One contract has been detailed publicly in Securities and Exchange Commission filings; it was struck by publicly traded Riot Blockchain and extends until 2030. A June investor presentation from Riot said its net cost for electricity during the first quarter ending in March 2022 was 2.9 cents per kilowatt hour, much less than what residential customers pay. “That is one of the lowest power cost agreements out there for bitcoin miners,” Riot CEO Jason Les said in a recent question-and-answer session posted on YouTube. During the most recent quarter ending March 31, Riot booked $2.5 million in power sales back to the grid, its regulatory filings show.
In peak demand periods, sales of power back to the grid can be far more substantial, records show. After winter storm Uri, for example, Riot said its giant facility in Rockdale would receive credits worth $125.1 million for the energy it sold back to the grid.

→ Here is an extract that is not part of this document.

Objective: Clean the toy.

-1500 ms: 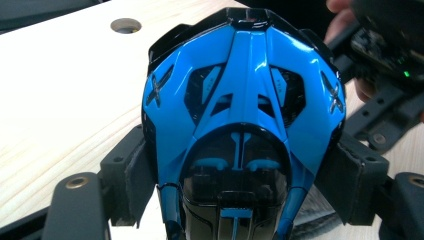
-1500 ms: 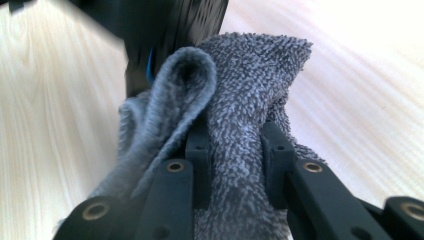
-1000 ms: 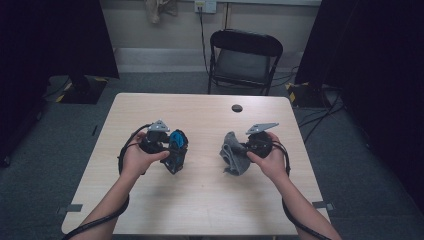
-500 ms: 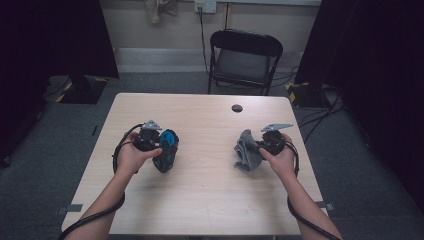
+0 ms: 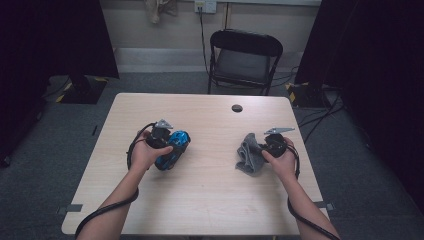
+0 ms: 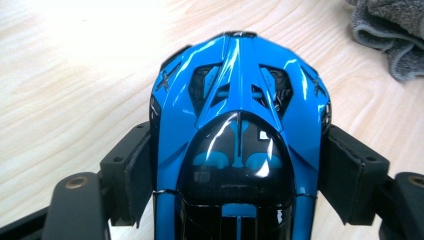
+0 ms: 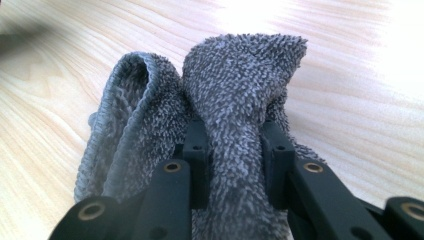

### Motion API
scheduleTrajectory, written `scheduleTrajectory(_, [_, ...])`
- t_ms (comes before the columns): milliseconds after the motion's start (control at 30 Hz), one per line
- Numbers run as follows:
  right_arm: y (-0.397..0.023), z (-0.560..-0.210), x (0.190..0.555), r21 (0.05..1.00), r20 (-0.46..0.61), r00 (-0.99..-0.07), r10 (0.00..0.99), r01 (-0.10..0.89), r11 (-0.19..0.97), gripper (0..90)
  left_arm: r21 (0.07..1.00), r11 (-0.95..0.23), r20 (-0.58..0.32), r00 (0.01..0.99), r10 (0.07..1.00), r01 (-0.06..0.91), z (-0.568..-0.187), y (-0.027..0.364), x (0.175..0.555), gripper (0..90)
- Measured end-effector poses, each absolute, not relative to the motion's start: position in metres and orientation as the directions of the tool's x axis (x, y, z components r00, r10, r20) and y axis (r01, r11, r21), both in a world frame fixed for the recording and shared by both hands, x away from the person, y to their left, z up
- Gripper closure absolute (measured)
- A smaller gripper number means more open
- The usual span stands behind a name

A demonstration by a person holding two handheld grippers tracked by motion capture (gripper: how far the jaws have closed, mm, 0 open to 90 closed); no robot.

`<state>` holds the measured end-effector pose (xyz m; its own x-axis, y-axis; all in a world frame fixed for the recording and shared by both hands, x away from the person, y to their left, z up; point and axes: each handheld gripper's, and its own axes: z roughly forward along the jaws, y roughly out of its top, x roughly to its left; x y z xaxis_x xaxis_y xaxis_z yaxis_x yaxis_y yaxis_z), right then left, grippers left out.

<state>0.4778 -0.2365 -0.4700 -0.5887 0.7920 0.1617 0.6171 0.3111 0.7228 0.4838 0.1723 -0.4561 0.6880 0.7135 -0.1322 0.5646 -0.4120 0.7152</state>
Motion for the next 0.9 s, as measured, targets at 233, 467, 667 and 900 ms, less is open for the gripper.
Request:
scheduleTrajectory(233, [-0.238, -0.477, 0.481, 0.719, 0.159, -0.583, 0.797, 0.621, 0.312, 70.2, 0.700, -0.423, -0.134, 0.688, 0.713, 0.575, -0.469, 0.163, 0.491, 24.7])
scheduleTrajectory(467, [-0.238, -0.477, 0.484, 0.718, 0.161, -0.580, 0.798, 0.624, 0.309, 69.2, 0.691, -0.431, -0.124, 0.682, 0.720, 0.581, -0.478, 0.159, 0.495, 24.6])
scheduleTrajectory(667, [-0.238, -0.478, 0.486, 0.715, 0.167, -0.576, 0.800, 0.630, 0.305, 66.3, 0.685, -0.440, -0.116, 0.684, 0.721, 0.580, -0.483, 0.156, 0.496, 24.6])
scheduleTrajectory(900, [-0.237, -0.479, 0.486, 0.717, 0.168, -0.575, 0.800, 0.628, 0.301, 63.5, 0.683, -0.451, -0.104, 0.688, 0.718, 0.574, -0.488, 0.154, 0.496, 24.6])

Electricity customers across the state will cover those credits, said Andrew Dessler, professor of atmospheric sciences at Texas A&M University. “Ratepayers in Texas are going to be paying it off a little bit every month for decades,” Dessler said. “It angers me so much.”
As the price of bitcoin has plummeted in recent months, Riot Blockchain’s stock has declined, falling 74% since November. The company said in a recent filing that it expects to benefit from consolidation in the bitcoin mining business. Riot says its average cost of mining a bitcoin is $13,600; bitcoin is trading at around $23,000.
Still, Hertz-Shargel of Grid Edge comes back to the costs that cryptomining poses to ratepayers and the environment, including emissions. “When you have more load in the system, you have higher real-time prices for energy,” he said. “Over time, those costs get baked into the costs that ratepayers face.”